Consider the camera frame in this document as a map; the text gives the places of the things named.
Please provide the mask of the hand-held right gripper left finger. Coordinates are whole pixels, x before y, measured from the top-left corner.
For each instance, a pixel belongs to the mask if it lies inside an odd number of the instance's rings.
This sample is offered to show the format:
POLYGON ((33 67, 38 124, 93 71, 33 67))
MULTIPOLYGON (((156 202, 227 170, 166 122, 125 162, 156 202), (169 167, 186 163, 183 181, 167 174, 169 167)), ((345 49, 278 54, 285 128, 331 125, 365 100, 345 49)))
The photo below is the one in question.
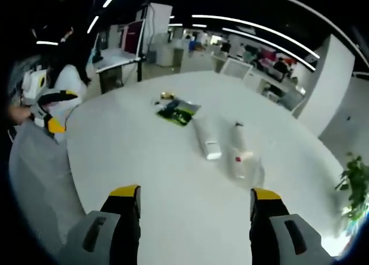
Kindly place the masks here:
POLYGON ((91 211, 71 228, 59 264, 137 264, 140 196, 136 184, 113 190, 99 211, 91 211))

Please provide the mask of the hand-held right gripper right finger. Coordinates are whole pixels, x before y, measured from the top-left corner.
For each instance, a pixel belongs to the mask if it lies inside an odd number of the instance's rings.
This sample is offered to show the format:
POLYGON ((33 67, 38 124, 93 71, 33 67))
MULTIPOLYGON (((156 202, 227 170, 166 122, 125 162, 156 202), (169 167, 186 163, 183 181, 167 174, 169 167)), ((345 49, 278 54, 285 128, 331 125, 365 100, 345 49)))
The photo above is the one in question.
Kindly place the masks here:
POLYGON ((333 264, 321 235, 301 216, 290 214, 275 192, 254 187, 250 193, 249 238, 252 264, 333 264))

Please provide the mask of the person's left hand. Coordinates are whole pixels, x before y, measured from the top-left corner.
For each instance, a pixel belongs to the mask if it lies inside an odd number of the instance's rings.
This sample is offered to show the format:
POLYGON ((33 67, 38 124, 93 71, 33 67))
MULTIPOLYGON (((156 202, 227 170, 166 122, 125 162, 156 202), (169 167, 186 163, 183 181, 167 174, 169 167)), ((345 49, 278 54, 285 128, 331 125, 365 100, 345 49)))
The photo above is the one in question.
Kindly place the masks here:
= = = =
**Problem description:** Your reply should be the entries above, repeated exactly and free of pictures.

**Exercise solution:**
Consider the camera frame in this document as a map; the text gives the places of the things named.
Please provide the mask of the hand-held right gripper left finger. Coordinates are whole pixels, x before y, measured from the top-left corner.
For each instance, a pixel belongs to the mask if it lies inside an odd number of the instance's rings.
This sample is offered to show the format:
POLYGON ((33 67, 38 124, 93 71, 33 67))
MULTIPOLYGON (((156 202, 227 170, 166 122, 125 162, 156 202), (169 167, 186 163, 183 181, 167 174, 169 167)), ((345 49, 278 54, 285 128, 331 125, 365 100, 345 49)))
The photo below is the one in question.
Kindly place the masks here:
POLYGON ((91 211, 71 228, 59 264, 137 264, 140 196, 136 184, 113 190, 99 211, 91 211))

Please provide the mask of the hand-held right gripper right finger. Coordinates are whole pixels, x before y, measured from the top-left corner.
For each instance, a pixel belongs to the mask if it lies inside an odd number of the instance's rings.
This sample is offered to show the format:
POLYGON ((33 67, 38 124, 93 71, 33 67))
MULTIPOLYGON (((156 202, 227 170, 166 122, 125 162, 156 202), (169 167, 186 163, 183 181, 167 174, 169 167)), ((345 49, 278 54, 285 128, 331 125, 365 100, 345 49)))
The photo above is the one in question.
Kindly place the masks here:
POLYGON ((333 264, 321 235, 301 216, 290 214, 275 192, 254 187, 250 193, 249 238, 252 264, 333 264))

Please provide the mask of the person's left hand. Coordinates are whole pixels, x before y, measured from the top-left corner.
For each instance, a pixel belongs to the mask if it lies inside an odd number of the instance's rings.
This sample is offered to show the format:
POLYGON ((33 67, 38 124, 93 71, 33 67))
MULTIPOLYGON (((156 202, 227 170, 166 122, 125 162, 156 202), (169 167, 186 163, 183 181, 167 174, 169 167)), ((345 49, 278 54, 285 128, 331 125, 365 100, 345 49)))
The photo above is the one in question.
Kindly place the masks here:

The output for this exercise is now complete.